II. – La perte de recettes pour l’État résultant du I est compensée à due concurrence par la création d’une taxe additionnelle aux droits mentionnés aux articles 575 et 575 A du code général des impôts.

La parole est à M. Yvon Collin.

M. Yvon Collin. La collecte du lait dans les zones difficiles est un enjeu majeur au regard de la fin récente des quotas, dernière étape de la dérégulation du marché laitier.

Afin d’assurer l’accès au marché aux producteurs de lait de montagne, les coopératives laitières jugent indispensable de pouvoir compenser les surcoûts de collecte pour toutes les entreprises présentes dans les zones de montagne, quelle que soit leur taille.

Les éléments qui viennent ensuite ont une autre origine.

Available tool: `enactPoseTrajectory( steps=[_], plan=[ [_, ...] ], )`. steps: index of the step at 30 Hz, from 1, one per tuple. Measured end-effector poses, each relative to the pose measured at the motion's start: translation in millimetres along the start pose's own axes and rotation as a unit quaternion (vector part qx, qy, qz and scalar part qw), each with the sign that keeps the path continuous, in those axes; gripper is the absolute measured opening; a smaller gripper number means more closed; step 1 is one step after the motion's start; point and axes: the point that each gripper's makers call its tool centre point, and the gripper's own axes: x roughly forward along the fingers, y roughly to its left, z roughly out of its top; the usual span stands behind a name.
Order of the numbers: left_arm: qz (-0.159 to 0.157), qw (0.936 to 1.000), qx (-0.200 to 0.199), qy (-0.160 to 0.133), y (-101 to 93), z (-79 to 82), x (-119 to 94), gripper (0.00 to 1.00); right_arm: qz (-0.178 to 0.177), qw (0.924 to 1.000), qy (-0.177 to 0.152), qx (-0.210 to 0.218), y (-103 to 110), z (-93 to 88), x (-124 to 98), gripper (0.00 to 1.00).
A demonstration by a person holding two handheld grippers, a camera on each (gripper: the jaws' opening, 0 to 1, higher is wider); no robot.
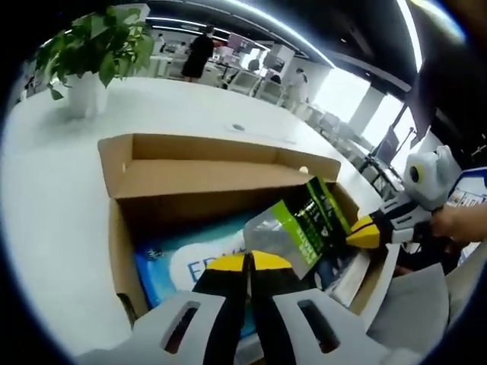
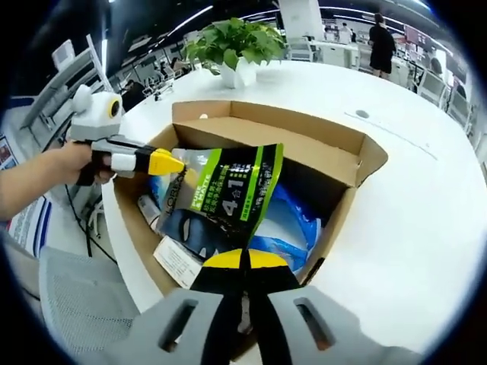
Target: Operate the shoe box by opening the lid, removing the specified soft item, and placing it in the target area until the item is outside and the box remains undamaged.
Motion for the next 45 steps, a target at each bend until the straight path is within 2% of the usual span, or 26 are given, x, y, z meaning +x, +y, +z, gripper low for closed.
enactPoseTrajectory(
  steps=[11, 19, 24, 31, 36, 45],
  plan=[
    [0.005, 1.0, -0.004, 0.0, 2.4, -3.4, -1, 0.0, 0.017, 0.9998, -0.009, 0.005, 4, 2.9, 4, 0.07],
    [0.011, 0.9999, -0.011, -0.004, 3.9, -2.6, -3, 0.0, 0.026, 0.9995, -0.009, 0.014, 9, 2.7, 6, 0.0],
    [0.014, 0.9999, 0.005, -0.005, 0.1, 1.3, -5, 0.0, 0.025, 0.9994, -0.009, 0.024, 10, 2.8, 4, 0.0],
    [0.014, 0.9995, 0.025, -0.011, -6.4, 11.9, -9, 0.0, 0.019, 0.9987, -0.023, 0.041, 7, 7.7, -4, 0.0],
    [0.012, 0.9989, 0.04, -0.022, -14.8, 25.5, -12, 0.0, 0.017, 0.9977, -0.037, 0.054, 4, 14.4, -12, 0.0],
    [0.006, 0.998, 0.06, -0.018, -32.5, 38.7, -8, 0.0, 0.015, 0.9961, -0.051, 0.071, -2, 18.2, -35, 0.0]
  ],
)
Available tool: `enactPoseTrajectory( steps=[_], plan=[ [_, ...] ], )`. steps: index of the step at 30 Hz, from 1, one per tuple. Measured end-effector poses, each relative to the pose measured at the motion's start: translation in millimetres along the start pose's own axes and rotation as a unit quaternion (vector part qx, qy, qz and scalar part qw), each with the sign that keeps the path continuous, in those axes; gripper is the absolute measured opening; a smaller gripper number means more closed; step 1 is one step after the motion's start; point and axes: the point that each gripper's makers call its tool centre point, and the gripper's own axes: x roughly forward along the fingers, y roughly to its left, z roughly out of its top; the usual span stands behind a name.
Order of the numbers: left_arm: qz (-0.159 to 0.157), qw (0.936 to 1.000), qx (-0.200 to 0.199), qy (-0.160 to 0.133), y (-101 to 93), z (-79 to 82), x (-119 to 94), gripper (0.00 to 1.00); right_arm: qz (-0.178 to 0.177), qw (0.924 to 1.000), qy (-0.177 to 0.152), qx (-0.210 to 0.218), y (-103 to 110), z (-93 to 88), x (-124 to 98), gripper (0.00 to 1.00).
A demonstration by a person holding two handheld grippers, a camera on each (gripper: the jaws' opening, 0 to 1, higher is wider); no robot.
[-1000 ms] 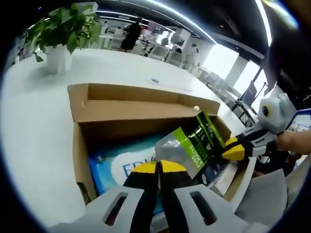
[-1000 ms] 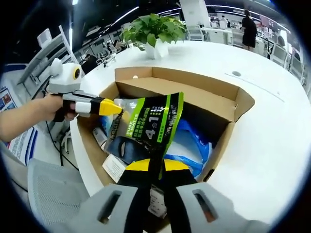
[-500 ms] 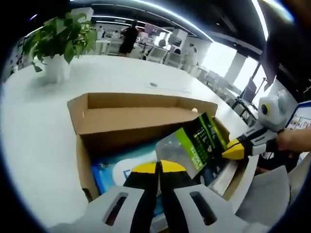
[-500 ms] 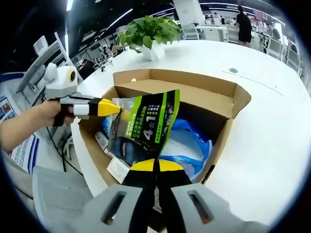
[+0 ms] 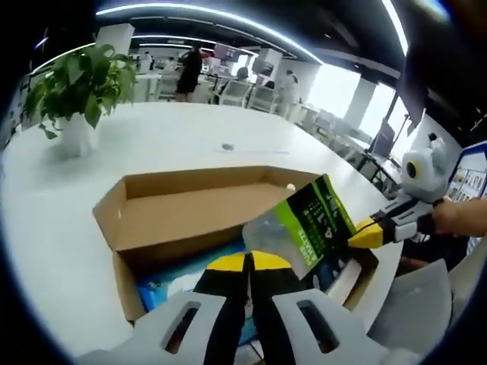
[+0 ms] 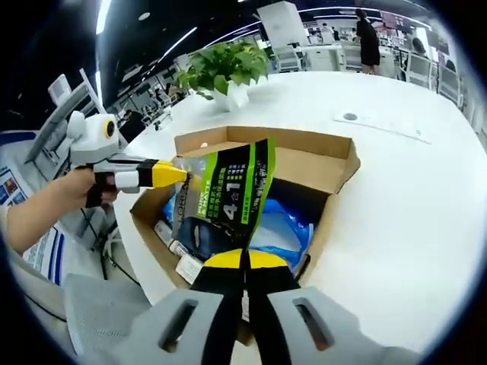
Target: Operate the shoe box by opening the lid, removing the specified soft item, and placing it in the target area until the item is outside and the box remains undamaged.
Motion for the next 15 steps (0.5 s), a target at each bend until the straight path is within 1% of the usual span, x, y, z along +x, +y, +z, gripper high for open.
enactPoseTrajectory(
  steps=[9, 15],
  plan=[
    [-0.014, 0.9995, 0.026, 0.011, -24.5, 12.5, 8, 0.0, -0.008, 0.9997, -0.017, 0.014, -9, 2.1, -28, 0.0],
    [-0.025, 0.9987, 0.041, 0.018, -41.8, 19.5, 17, 0.0, -0.016, 0.9992, -0.028, 0.026, -18, 2.0, -45, 0.0]
  ],
)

La réduction de ces coûts logistiques est un travail stratégique important si la filière souhaite à moyen et long termes le maintien de l’activité sur les territoires de montagne. Ce travail permanent de structuration et d’optimisation logistique de la collecte est effectué par les entreprises : accords de collecte, capacité des tanks plus importante sur les exploitations, camions de collecte adaptés aux contraintes topographiques, et j’en passe. Cependant, force est de constater que les écarts de coûts de collecte continuent de se creuser entre la plaine et la montagne.

Ainsi, cet amendement vise à réduire les surcoûts de collecte, afin d’assurer l’accès au marché aux producteurs de lait de montagne.

Mme la présidente. Quel est l’avis de la commission ?

M. Albéric de Montgolfier, rapporteur général de la commission des finances. Cet amendement tend à étendre l’exonération de taxe intérieure de consommation sur les produits énergétiques, la TICPE, aux carburants à bord de véhicules entre 12 et 26 tonnes utilisés pour les besoins d’opérations de collecte du lait dans les exploitations agricoles en zone de montagne.

Réserver une exonération de TICPE à une catégorie aussi précise ne me semble pas le bon outil fiscal pour atteindre l’objectif visé par les auteurs de l’amendement. Par conséquent, la commission émet un avis défavorable.

Mme la présidente. Quel est l’avis du Gouvernement ?

Mme Martine Pinville, secrétaire d’État. Même avis.

M. Yvon Collin. Dans ces conditions, je retire mon amendement, madame la présidente.

Mme la présidente. L’amendement n° 529 rectifié est retiré.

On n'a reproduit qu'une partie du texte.